I agree, two famous mathematicians who had severe mental illnesses come to mind, Kurt Gödel and John Nash. In fact there seems to be a link between the two (intelligence and predisposition to mental illnesses), see: https://www.psychologytoday.com/us/articles/201707/the-mad-g...
>In fact there seems to be a link between the two (intelligence and predisposition to mental illnesses)
I don't think it's real. I attribute it to a selection effect.
Of all the people with mental illnesses it's necessarily the particularly smart or talented ones that you hear about.
The more of a handicap something is, the more extreme other abilities have to be to cancel out and produce a notable accomplishment or even an average, comfortable life.
People who aren't brilliant in some way, aren't going to be noticed, and have little to gain by sharing their experiences.

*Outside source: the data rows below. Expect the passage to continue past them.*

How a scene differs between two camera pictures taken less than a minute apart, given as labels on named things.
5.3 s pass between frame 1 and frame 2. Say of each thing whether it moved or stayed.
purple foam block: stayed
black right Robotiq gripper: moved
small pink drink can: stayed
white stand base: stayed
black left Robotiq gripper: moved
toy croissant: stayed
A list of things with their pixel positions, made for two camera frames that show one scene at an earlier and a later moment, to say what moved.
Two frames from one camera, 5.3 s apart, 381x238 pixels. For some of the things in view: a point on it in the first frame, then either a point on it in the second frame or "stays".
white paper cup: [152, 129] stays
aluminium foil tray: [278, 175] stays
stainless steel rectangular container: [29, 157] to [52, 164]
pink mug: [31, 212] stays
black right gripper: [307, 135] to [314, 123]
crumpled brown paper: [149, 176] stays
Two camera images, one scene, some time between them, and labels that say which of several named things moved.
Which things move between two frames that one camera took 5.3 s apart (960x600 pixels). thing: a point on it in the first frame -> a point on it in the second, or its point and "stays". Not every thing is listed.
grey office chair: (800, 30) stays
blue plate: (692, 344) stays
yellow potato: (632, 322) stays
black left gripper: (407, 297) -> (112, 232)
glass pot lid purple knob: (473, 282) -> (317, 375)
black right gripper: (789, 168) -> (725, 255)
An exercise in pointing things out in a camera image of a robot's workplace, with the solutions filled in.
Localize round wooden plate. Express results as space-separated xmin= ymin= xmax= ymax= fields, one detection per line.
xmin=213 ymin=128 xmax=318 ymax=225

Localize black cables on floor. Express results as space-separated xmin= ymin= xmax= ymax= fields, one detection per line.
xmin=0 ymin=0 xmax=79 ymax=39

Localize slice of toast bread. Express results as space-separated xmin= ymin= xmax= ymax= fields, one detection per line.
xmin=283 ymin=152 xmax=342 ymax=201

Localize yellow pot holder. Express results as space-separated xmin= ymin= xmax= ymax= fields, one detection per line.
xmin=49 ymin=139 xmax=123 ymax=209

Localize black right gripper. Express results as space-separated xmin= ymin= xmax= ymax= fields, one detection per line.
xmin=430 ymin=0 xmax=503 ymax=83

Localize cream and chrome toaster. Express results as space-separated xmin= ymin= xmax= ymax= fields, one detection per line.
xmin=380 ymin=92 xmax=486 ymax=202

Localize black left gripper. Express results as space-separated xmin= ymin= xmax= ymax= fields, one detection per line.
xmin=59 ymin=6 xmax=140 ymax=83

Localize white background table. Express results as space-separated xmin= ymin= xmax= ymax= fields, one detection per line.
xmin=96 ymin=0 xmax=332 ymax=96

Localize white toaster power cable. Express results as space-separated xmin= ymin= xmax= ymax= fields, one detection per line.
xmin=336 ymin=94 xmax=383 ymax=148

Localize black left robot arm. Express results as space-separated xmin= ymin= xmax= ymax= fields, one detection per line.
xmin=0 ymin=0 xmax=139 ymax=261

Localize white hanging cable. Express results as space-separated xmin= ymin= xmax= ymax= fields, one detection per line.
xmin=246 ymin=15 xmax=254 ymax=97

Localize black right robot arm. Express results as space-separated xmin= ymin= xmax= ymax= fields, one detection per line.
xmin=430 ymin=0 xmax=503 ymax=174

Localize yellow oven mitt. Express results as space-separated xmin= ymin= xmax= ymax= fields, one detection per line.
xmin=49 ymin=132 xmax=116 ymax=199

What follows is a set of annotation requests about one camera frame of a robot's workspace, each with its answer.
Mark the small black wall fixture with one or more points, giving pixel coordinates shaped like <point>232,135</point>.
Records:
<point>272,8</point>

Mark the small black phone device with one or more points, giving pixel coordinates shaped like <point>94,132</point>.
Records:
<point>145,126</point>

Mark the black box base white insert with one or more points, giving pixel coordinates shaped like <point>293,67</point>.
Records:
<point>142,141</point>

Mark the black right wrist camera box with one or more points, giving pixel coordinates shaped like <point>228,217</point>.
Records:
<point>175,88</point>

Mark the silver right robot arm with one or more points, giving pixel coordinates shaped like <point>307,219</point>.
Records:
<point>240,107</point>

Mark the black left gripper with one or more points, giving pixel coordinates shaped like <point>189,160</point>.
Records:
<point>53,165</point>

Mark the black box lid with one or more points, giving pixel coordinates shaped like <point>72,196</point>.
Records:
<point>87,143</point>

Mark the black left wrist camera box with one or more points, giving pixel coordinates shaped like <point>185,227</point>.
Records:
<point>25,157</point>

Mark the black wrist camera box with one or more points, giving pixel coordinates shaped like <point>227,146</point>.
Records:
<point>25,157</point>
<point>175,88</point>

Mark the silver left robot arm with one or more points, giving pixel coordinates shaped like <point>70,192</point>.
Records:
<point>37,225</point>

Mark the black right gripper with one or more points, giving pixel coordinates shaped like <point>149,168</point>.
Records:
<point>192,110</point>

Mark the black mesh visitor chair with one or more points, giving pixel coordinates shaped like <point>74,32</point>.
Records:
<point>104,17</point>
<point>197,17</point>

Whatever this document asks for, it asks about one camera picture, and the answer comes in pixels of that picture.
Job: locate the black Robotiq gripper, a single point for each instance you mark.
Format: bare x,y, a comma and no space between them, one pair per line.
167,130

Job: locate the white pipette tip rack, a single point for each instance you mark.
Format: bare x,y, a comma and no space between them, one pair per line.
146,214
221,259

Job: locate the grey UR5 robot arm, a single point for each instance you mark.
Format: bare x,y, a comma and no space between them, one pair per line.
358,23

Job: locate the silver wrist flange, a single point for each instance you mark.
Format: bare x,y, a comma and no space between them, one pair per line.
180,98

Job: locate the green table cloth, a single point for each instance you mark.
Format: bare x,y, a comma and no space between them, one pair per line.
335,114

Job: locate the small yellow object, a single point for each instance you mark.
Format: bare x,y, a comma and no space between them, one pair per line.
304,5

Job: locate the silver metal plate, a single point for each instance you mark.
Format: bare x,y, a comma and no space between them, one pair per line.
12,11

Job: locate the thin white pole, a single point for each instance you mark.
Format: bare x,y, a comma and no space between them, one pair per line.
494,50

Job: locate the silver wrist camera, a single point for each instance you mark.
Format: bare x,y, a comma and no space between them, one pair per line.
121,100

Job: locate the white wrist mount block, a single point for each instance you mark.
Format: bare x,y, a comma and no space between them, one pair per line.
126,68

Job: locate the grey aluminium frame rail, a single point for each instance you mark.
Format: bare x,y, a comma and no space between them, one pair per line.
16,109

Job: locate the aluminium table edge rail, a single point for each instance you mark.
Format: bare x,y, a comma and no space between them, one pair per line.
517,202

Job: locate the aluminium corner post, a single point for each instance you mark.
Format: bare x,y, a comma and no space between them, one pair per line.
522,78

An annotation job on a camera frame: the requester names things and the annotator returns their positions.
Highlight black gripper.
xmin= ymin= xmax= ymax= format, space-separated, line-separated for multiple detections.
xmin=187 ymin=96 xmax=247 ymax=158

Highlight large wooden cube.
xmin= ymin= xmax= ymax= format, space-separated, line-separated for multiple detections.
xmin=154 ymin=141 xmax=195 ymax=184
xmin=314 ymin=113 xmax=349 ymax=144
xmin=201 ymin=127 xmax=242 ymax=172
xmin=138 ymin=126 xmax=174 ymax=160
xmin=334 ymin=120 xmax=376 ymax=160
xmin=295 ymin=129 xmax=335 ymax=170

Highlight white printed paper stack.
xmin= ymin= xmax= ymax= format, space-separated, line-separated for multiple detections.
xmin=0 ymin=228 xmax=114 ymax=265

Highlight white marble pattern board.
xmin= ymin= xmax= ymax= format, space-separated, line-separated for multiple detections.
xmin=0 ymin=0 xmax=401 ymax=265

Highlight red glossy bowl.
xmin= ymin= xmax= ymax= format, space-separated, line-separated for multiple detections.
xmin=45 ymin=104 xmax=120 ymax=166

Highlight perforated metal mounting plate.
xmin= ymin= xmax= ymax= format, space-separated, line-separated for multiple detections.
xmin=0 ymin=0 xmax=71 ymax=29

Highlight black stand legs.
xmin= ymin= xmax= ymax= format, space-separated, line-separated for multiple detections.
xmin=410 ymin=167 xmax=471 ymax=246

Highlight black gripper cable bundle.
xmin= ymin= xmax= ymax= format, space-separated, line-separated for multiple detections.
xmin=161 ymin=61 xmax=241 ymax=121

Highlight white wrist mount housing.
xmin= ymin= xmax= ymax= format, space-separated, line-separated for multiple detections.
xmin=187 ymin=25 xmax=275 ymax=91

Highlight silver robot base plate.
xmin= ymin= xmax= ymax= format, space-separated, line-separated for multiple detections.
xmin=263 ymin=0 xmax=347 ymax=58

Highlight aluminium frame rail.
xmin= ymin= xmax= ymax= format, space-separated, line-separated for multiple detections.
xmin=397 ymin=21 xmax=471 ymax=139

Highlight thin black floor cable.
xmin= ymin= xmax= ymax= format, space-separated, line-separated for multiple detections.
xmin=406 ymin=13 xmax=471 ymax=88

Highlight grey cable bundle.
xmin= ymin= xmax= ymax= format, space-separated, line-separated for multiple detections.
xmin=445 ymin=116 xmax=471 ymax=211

I used to volunteer for a mental health advocacy non-profit, and they had a poster listing all the famous people that supposedly had some sort of mental illness. I didn't find it inspirational, because I suspected on the one hand it was kind of reaching for many of them, and on the other, it had the unintentional implication to me, that if you aren't Einstein you can only pretend to be, or be nothing.
Society fixates on geniuses with mental illness for another reason - they are likely to be able to describe their inner life much better than the average person. But they might not be representative.